Sunday disclosed this Thursday in Abuja at the Corporation’s Special Day at the ongoing Abuja International Trade Fair..

He said that 98.98 per cent of depositors in Deposit Money Banks (DMBs), 99.27 per cent in Microfinance Banks (MFBs), 99.34 per cent in Primary Mortgage Banks (PMBs), and 99.99 per cent in Payment Service Banks (PSBs) are fully covered.

He noted that the expansion in coverage was achieved through the upward review of the maximum deposit insurance limit across various bank categories.

“Currently, the NDIC insures depositors of Deposit Money Banks, Mobile Money Operators, and Non-Interest Banks up to a coverage limit of five million naira.

“Depositors of Payment Service Banks, Microfinance Banks, and Primary Mortgage Banks are insured up to two million naira. This provides stronger assurance to millions of Nigerians that their savings are safe”, he stated.

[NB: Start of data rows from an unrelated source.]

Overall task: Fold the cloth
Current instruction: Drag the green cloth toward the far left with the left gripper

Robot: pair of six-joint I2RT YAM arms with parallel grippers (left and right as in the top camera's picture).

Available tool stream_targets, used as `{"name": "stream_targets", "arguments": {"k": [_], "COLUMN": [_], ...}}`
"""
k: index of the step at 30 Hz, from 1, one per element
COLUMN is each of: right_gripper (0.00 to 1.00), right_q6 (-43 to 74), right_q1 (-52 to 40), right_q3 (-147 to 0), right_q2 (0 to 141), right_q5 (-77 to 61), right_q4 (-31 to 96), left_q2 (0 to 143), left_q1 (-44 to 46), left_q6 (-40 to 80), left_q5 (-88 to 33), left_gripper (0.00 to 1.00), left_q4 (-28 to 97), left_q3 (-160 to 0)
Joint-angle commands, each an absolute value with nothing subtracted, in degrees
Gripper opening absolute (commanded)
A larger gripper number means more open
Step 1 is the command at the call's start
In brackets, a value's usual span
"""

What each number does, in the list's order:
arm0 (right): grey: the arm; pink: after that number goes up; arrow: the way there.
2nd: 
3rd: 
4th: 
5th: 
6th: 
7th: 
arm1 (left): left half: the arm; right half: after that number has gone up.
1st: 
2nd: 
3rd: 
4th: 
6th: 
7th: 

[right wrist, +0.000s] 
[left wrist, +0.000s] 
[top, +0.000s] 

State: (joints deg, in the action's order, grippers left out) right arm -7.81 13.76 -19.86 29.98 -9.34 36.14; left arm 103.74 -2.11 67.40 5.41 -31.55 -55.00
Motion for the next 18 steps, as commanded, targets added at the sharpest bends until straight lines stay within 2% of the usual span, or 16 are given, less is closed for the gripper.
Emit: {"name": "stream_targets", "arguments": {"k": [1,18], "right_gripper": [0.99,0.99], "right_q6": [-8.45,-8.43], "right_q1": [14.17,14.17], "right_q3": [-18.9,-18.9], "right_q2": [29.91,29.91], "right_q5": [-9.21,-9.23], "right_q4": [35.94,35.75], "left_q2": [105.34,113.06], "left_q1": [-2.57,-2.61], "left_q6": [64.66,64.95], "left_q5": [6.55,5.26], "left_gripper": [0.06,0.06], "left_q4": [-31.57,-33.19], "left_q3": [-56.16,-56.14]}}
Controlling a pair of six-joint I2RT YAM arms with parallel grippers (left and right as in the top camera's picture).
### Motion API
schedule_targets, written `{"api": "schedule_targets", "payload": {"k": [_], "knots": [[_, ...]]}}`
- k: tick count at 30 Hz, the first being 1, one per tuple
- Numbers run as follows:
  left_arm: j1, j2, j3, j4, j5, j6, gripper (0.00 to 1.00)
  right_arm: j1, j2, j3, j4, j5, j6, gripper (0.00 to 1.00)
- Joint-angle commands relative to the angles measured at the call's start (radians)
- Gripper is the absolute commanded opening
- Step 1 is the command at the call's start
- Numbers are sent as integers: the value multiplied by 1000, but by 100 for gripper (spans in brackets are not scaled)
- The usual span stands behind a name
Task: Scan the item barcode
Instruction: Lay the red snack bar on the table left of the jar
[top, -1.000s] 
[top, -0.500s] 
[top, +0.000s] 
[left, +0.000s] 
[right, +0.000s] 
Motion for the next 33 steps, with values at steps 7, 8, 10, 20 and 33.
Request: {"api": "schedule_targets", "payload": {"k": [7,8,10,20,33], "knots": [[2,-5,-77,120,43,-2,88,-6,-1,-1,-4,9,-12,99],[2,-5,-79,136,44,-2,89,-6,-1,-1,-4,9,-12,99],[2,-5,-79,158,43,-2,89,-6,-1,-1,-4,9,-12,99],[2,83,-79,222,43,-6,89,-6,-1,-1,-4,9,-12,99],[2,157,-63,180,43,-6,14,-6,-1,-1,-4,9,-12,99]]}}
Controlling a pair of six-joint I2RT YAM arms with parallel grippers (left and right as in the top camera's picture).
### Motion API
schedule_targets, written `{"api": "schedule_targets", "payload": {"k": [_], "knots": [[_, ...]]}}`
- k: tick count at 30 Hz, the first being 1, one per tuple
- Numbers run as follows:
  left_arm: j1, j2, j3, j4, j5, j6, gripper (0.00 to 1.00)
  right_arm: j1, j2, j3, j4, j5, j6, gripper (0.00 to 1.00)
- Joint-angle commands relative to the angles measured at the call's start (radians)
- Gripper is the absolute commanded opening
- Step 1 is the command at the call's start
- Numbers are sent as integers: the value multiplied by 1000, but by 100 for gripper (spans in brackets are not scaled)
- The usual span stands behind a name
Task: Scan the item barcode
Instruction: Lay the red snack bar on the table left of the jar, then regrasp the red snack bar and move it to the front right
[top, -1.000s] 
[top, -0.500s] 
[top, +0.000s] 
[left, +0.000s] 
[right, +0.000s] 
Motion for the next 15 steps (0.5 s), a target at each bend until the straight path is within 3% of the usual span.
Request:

He however cautioned Nigerians to be wary of fraudulent financial schemes warning that “It is important for Nigerians to remain vigilant against Ponzi schemes and other fraudulent investment platforms. Always ensure your funds are placed only in Central Bank of Nigeria licensed banks, all of which are covered by deposit insurance provided by the NDIC. This vigilance is crucial to protecting your hard-earned savings”.

The MD explained that in the event of bank failure, depositors with funds above the insured limit first receive an initial payout up to the maximum coverage, while balances above that amount are settled through liquidation dividends.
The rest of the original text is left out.